We've got a project that is intended to monitor and control a few remote pumps. The client wants to use a web interface, so we are utilizing Perspective. The plan is to use a cloud service, IE AWS/Google Compute/AZURE to host the Ignition gateway, and then use a MOXA with Ignition EDGE to get the tag data from a small PLC up to the cloud.
Basically this
Now... my questions revolve around proper security, advice, and best practices.

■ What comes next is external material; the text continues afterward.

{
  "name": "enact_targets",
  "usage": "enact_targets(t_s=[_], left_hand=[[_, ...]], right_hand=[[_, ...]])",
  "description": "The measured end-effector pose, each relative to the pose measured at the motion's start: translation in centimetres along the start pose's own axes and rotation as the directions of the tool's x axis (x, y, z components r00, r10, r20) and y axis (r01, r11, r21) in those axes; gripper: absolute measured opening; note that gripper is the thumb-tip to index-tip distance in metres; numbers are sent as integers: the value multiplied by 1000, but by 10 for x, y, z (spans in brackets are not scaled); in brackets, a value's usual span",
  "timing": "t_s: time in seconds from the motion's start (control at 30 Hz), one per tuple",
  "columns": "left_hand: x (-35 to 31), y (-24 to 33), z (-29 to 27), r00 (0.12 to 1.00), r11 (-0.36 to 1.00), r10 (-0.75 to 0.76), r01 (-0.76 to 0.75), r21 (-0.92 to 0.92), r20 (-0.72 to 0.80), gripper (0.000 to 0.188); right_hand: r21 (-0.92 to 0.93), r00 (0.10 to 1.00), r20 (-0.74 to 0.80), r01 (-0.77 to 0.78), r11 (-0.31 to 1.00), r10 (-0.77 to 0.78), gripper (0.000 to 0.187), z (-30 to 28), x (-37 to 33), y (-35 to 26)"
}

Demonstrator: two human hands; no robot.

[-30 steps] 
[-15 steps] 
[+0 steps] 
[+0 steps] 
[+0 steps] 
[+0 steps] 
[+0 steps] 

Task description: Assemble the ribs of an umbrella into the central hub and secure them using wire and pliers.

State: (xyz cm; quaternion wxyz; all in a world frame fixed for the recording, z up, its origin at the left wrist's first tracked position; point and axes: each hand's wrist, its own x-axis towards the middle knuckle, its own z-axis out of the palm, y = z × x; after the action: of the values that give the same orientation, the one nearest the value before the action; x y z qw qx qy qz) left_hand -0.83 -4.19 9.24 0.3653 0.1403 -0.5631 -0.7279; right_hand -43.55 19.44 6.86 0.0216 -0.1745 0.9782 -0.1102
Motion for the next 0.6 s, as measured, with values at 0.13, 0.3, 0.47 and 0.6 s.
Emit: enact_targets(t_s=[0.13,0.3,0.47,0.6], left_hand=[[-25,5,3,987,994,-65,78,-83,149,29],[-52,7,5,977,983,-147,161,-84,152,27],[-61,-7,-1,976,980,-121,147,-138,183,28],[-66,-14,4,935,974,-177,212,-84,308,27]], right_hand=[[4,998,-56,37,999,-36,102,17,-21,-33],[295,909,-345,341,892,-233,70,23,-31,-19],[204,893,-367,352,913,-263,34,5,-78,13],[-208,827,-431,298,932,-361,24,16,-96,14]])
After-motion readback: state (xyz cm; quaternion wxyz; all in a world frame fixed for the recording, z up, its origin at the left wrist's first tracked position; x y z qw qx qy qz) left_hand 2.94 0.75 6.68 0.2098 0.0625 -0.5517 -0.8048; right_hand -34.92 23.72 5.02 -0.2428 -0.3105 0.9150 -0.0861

What is the best way to protect the Perspective front end from surface attacks? Do I need to encapsulate this entire system, including the Gateway network access etc... behind an OpenVPN solution? Where the MOXA initiates acts as a VPN client up to the Cloud for data transfer, and the clients connect to a VPN as well prior to accessing the perspective application?
Or will a reverse proxy on the cloud provider and the Gateway network across the internet without a VPN secure enough?
This is a very small implementation for a customer that doesn't have any real IT support, so we are going to be implementing much of this solution for them, and I just want to make sure that we approach this in a secure and robust fashion. It's possible that if this solution works for the client, they may add a few more remote pumping stations, hence the edge and central gateway.
I'm all ears at this point... we are just starting to put this solution together so we have the opportunity to craft the cloud solution as needed, within reason, if we need to make recommendations for the cloud solution, or other software that need to run.